Obesity hypoventilation syndrome (OHS) is a particularly serious type of sleep disordered breathing characterized by awake hypercapnia. OHS is also associated with greater risk of cardiovascular morbidity, including pulmonary hypertension. The optimal treatment strategy of obesity hypoventilation syndrome (OHS) has long vexed sleep clinicians and researchers, especially among the 70% of patients with OHS and comorbid severe obstructive sleep apnea (OSA). Luckily new research provides much needed answers. Recent trials among patients with OHS and severe OSA show non-invasive ventilation (NIV) and continuous positive airway pressure (CPAP) achieve comparable improvements in sleep symptoms, gas exchange, and lung volumes. In contrast, a medium-term (2 month) analysis of the Spanish Pickwick trial showed improvements in pulmonary arterial pressures with NIV but not CPAP. 

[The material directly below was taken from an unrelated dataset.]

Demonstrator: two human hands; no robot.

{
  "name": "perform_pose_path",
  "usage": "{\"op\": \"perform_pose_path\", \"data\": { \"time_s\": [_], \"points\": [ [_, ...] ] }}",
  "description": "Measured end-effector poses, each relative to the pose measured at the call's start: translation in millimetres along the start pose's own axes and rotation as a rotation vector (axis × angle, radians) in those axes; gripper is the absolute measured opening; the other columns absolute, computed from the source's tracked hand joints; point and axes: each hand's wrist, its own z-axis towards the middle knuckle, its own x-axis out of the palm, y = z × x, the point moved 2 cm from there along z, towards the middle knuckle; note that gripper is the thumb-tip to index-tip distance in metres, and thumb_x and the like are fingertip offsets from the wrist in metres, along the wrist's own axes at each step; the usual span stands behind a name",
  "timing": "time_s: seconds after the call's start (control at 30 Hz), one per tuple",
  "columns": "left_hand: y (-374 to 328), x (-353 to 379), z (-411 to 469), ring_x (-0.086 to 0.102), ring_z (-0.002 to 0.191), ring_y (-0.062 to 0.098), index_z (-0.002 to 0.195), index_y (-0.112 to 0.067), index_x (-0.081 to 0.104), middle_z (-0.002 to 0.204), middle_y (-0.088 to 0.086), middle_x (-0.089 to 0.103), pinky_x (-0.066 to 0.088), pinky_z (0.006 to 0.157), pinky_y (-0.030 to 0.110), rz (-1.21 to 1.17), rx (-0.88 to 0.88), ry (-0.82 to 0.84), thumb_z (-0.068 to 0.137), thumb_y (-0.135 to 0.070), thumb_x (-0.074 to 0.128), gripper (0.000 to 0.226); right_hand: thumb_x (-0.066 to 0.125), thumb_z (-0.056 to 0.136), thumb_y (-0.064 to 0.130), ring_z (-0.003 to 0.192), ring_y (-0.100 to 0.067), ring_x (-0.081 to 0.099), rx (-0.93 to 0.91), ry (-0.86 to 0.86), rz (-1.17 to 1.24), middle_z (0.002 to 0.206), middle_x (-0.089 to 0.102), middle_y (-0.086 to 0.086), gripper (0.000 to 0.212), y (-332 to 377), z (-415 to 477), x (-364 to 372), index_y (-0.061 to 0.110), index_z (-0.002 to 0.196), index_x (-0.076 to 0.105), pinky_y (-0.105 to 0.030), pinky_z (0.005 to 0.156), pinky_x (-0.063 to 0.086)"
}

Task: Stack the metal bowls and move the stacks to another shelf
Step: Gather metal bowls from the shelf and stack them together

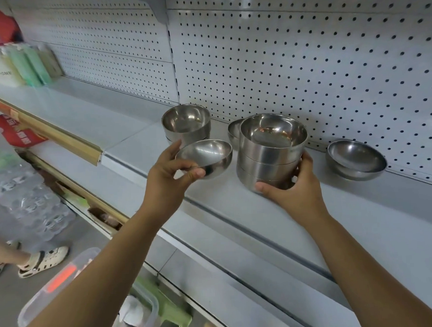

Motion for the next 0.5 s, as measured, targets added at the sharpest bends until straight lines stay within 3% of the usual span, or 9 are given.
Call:
{"op": "perform_pose_path", "data": {
  "time_s": [0.1, 0.17, 0.3, 0.5],
  "points": [
    [10.7, 7.9, -9.9, 0.039, 0.142, 0.002, 0.086, -0.024, 0.08, 0.156, -0.013, 0.043, 0.033, 0.11, 0.017, 0.034, -0.035, 0.011, 0.08, -0.024, 0.083, 0.007, 0.096, 0.061, 0.045, 0.105, 0.018, 0.047, 0.002, -0.01, 0.003, 0.126, 0.047, 0.027, 0.122, -1.0, 0.1, 0.9, 0.034, 0.158, 0.022, -0.002, 0.079, 0.038],
    [16.8, 12.1, -13.7, 0.038, 0.143, 0.002, 0.086, -0.023, 0.08, 0.157, -0.013, 0.042, 0.034, 0.115, 0.027, 0.029, -0.052, 0.002, 0.08, -0.023, 0.084, 0.008, 0.096, 0.061, 0.046, 0.106, 0.017, 0.048, -0.001, -0.008, 0.004, 0.127, 0.046, 0.025, 0.122, -1.4, 0.0, 0.7, 0.034, 0.158, 0.022, -0.002, 0.079, 0.038],
    [25.9, 15.7, -11.9, 0.035, 0.148, 0.008, 0.086, -0.03, 0.08, 0.16, -0.012, 0.039, 0.034, 0.121, 0.046, 0.038, -0.054, 0.013, 0.075, -0.034, 0.085, 0.013, 0.097, 0.06, 0.045, 0.101, 0.025, 0.048, -0.006, -0.013, 0.005, 0.12, 0.042, 0.039, 0.121, -4.9, 2.0, 0.5, 0.036, 0.156, 0.024, 0.004, 0.073, 0.042],
    [32.5, 14.8, -7.8, 0.038, 0.148, 0.011, 0.094, -0.038, 0.069, 0.161, -0.012, 0.037, 0.038, 0.12, 0.046, 0.066, -0.106, 0.065, 0.059, -0.061, 0.084, 0.044, 0.097, 0.059, 0.046, 0.104, 0.027, 0.047, -0.015, 0.005, 0.022, 0.124, 0.042, 0.038, 0.124, -7.4, 3.8, 0.4, 0.035, 0.157, 0.023, 0.003, 0.079, 0.043]
  ]
}}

As published online in AJRCCM, Dr. Masa and his coauthors report on long-term (3 year) echocardiographic outcomes of their Pickwick trial. Unlike the medium term analyses, the authors found both NIV and CPAP groups experienced improvements in pulmonary arterial systolic pressure (CPAP: 40.5± (SE) 1.47 mmHg at baseline to 35.3±1.33 mmHg at follow up; NIV: 41.5±1.56 mmHg baseline to 35.5±1.42 at follow up).  Follow-up pulmonary artery pressures did not differ between groups (0.2 mmHg, 95 % CI -3.7 to 4.1). It is important to note that the degree of elevation in pulmonary systolic pressure was relatively modest in both groups.

Overall, these results suggest CPAP and NIV offer comparable improvements in pulmonary systolic pressures. These results support the current ATS guidelines recommending CPAP as first-line therapy for patients with OHS and concomitant severe OSA.